PROBLEM STATEMENT
Among the lines of the records below, copy those that hold the word "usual".

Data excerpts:
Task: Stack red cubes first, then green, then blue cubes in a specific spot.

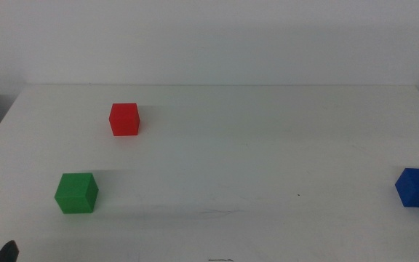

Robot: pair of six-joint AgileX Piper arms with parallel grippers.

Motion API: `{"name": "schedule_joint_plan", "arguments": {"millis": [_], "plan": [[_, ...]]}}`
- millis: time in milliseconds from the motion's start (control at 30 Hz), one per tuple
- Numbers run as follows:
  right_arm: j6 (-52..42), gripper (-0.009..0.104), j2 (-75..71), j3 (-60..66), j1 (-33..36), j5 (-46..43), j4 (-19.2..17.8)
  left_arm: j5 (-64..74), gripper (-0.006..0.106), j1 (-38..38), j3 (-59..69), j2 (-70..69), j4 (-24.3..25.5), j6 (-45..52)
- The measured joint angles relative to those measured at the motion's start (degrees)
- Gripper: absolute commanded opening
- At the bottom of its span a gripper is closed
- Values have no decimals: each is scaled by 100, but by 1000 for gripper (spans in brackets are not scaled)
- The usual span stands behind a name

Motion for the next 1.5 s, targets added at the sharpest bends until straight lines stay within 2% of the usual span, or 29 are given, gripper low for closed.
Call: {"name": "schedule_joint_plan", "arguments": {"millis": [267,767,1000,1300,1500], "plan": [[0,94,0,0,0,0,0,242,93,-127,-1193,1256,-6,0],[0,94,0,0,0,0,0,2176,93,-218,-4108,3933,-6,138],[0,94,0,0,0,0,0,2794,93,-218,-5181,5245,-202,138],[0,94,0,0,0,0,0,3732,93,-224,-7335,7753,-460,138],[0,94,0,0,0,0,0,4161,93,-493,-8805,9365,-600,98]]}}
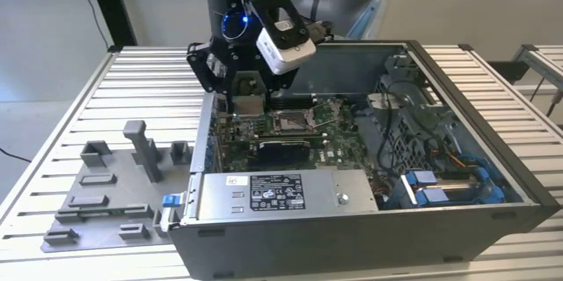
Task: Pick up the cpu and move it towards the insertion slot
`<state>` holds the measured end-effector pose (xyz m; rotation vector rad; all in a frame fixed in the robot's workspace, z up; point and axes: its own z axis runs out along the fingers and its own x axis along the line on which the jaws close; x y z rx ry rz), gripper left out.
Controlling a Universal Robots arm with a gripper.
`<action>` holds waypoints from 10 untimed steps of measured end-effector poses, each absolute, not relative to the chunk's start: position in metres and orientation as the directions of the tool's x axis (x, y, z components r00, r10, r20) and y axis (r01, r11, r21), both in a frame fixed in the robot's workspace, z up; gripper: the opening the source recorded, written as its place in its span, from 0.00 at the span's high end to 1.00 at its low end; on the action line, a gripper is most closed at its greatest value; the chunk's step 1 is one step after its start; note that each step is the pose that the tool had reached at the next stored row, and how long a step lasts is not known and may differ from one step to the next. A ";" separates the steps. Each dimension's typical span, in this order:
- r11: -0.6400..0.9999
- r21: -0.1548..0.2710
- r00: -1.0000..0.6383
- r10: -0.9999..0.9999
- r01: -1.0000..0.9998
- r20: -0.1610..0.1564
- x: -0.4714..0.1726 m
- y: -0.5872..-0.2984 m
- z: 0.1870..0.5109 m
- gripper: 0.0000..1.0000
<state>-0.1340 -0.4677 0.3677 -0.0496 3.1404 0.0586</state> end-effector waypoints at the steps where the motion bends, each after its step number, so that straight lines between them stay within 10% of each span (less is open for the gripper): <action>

RESPONSE AREA
- The usual span stands behind a name
Motion for the next 1.5 s, targets added at the sharpest bends until straight lines stay within 2% of the usual span, or 29 are given, gripper low for closed.

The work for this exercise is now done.